Work order:
Return the complete listing exactly as it reads, with each picture removed.

(Raw data begins)

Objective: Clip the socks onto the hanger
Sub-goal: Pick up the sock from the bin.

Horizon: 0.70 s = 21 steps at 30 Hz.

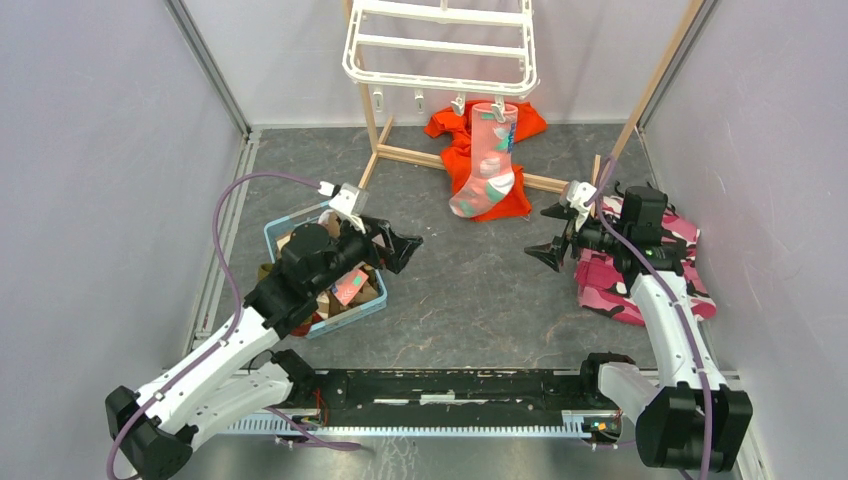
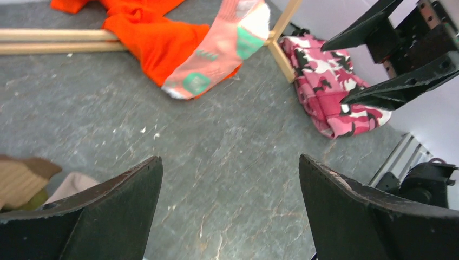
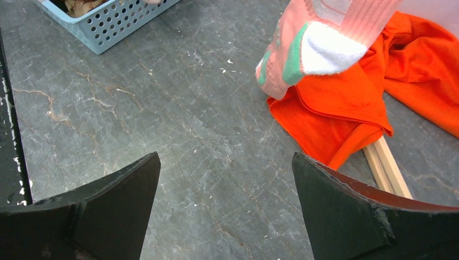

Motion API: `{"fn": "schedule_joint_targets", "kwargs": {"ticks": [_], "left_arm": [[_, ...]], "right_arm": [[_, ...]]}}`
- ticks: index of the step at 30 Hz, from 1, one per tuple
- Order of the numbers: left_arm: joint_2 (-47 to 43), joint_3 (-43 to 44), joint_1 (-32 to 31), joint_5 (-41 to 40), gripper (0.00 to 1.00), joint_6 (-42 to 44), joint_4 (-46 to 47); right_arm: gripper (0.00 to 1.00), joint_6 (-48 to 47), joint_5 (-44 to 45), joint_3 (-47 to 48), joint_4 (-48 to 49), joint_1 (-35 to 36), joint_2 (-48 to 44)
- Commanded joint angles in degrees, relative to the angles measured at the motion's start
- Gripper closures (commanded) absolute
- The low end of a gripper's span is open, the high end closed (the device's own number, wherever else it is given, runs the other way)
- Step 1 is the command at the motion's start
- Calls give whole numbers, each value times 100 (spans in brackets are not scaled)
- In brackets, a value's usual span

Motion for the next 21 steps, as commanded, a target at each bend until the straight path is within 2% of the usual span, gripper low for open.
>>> {"fn": "schedule_joint_targets", "kwargs": {"ticks": [1, 4, 7, 12, 18, 21], "left_arm": [[-163, 48, 35, -512, 0, 4, -1064], [22, 499, 35, -903, 5, 250, -1856], [296, 1028, 39, -1179, 13, 196, -2490], [686, 1189, 39, -829, 27, -378, -3123], [1048, 1215, 31, -434, 57, -1245, -4045], [1315, 1311, -60, -368, 61, -1455, -4655]], "right_arm": [[2, -370, -230, 137, -146, -25, 211], [2, -602, -349, 289, -534, -25, 369], [2, -669, -346, 291, -566, -25, 338], [2, -692, -276, 290, -572, -25, 323], [2, -727, -284, 291, -628, -23, 382], [2, -744, -293, 308, -657, -17, 396]]}}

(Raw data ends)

Your solution:
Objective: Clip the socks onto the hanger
Sub-goal: Pick up the sock from the bin.

Horizon: 0.70 s = 21 steps at 30 Hz.


Motion API: `{"fn": "schedule_joint_targets", "kwargs": {"ticks": [_], "left_arm": [[_, ...]], "right_arm": [[_, ...]]}}`
- ticks: index of the step at 30 Hz, from 1, one per tuple
- Order of the numbers: left_arm: joint_2 (-47 to 43), joint_3 (-43 to 44), joint_1 (-32 to 31), joint_5 (-41 to 40), gripper (0.00 to 1.00), joint_6 (-42 to 44), joint_4 (-46 to 47); right_arm: gripper (0.00 to 1.00), joint_6 (-48 to 47), joint_5 (-44 to 45), joint_3 (-47 to 48), joint_4 (-48 to 49), joint_1 (-35 to 36), joint_2 (-48 to 44)
- Commanded joint angles in degrees, relative to the angles measured at the motion's start
- Gripper closures (commanded) absolute
- The low end of a gripper's span is open, the high end closed (the device's own number, wherever else it is given, runs the other way)
- Step 1 is the command at the motion's start
- Calls give whole numbers, each value times 100 (spans in brackets are not scaled)
- In brackets, a value's usual span

Motion for the next 21 steps, as commanded, a target at each bend until the straight path is within 2% of the usual span, gripper low for open.
>>> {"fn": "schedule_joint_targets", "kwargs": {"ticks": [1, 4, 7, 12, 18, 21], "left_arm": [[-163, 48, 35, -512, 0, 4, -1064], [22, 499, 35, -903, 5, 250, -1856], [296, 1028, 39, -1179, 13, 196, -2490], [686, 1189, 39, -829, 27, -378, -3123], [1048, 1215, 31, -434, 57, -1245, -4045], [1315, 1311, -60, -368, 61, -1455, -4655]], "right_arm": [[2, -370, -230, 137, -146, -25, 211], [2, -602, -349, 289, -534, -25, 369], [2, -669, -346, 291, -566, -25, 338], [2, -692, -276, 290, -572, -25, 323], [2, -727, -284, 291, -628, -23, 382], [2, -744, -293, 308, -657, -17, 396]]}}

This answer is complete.